Arguments for Professional Wildlife Managers
Recreational hunting pretends to be something it is not. It claims to practice nature conservation where it manipulates wildlife populations. It claims to regulate populations where it destroys social structures. It claims to be a centuries-old craft where it operates armed recreational entertainment at the expense of the general public, wildlife, and the rule of law. Those who understand the mechanisms are no longer impressed by these claims.
This dossier is a toolbox.

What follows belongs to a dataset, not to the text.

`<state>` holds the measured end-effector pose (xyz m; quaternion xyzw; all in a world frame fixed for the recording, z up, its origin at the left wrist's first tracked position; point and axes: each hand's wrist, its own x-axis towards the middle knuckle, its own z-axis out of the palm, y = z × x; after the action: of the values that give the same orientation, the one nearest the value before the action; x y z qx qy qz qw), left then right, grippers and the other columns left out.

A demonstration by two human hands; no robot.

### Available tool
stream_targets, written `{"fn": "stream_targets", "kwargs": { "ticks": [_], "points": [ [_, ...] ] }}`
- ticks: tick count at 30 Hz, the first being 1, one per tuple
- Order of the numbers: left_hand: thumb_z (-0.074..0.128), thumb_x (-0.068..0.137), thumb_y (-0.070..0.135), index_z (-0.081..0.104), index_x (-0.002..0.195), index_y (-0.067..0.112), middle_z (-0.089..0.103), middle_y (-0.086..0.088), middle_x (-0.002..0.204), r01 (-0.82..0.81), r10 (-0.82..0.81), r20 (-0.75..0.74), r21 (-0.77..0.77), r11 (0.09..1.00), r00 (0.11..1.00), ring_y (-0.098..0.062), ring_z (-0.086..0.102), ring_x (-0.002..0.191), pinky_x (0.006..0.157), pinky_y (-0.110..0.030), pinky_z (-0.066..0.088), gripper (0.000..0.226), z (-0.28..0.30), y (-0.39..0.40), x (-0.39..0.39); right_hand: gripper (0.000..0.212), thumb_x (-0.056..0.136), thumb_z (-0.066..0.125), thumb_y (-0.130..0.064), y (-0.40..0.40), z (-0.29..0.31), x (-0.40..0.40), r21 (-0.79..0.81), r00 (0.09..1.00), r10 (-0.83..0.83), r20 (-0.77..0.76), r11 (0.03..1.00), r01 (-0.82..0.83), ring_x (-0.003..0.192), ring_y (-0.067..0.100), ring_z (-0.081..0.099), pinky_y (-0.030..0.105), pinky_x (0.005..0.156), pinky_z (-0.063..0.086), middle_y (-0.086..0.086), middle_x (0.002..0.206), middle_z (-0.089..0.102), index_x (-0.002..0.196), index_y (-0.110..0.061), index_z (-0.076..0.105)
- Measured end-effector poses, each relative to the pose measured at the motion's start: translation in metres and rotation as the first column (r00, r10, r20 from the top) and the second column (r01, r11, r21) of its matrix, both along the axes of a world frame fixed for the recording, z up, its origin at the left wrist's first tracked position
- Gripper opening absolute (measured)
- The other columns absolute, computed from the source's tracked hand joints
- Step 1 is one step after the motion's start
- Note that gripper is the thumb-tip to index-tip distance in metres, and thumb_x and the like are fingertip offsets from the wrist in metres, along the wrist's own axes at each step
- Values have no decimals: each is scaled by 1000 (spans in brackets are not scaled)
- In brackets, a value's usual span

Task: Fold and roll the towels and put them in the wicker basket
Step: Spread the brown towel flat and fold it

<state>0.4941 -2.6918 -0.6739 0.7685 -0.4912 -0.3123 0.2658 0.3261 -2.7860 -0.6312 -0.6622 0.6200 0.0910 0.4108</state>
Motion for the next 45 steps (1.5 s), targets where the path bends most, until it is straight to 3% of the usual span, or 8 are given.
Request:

It provides the central arguments against recreational hunting and for the system change to professional wildlife managers, organized by topic, supported with sources, and formulated for use in discussions, political initiatives, and media inquiries.
What awaits you here
- Regulation: The central promise that is never fulfilled: Why hunting does not regulate populations but stimulates reproduction.
- Ecology: What hobby hunters really do to the forest: How hunting pressure causes wildlife browsing damage and predators would be the structural solution.
- Safety: The concealed record: Fatal hunting accidents, wildlife accidents, and costs that nobody quantifies.
- Law: What the law really says: Why no canton must provide for recreational hunting and what the animal protection law requires.
- Finances: What recreational hunting really costs: External costs, forest subsidies, and cost comparison with the Geneva model.
- Ethics: What killing for recreational purposes means: Behavioral biology, sentience, and the question of ethical consistency.
- The Wildlife Warden Model: What it delivers and what it costs: How 11 professional wildlife wardens replace what 400 hobby hunters have done poorly.
- What would need to change: Demands for the system change to professional wildlife management.
- Arguments: Answers to the 10 most common claims of the hunting lobby.
- Quick links: All relevant articles, dossiers, studies and resources.
Regulation: The central promise that is never fulfilled
The core argument of the hunting lobby is: Without hobby hunters, wildlife populations explode. Science has refuted this for decades. Even JagdSchweiz wrote publicly on August 29, 2011: «Wildlife populations generally regulate themselves even in our cultivated landscape». With this, the umbrella organization of Swiss hobby hunters has deconstructed its own core argument in writing.
Population biology explains why: When a population is decimated by hunting, the reproduction rate increases compensatorily. Studies show that even with a cull of three-quarters of a population, the same number of animals is present again the next year. Hobby hunting does not produce fewer game animals; it stimulates birth rates and destabilizes social structure. Populations are not regulated but manipulated, losses quickly compensated. Decades of hobby hunting have changed nothing about this fundamental dynamic.
More on this: Why hobby hunting fails as population control and Hunting myths: 12 claims you should examine critically
Ecology: What hobby hunters really do to forests
Throughout the country, farmers, vintners and forest owners complain about damage to crops, even though they are compensated for it. This is not a nature problem, it is a hunting problem. Wildlife browsing damage arises mainly from hunting pressure: Wild animals are forced into forests where they are active at night and cause browsing damage that would not occur to this extent without hunting pressure. The federal government, cantons and municipalities pump millions annually into forest conservation, precisely where hobby hunters 'park' wild animals.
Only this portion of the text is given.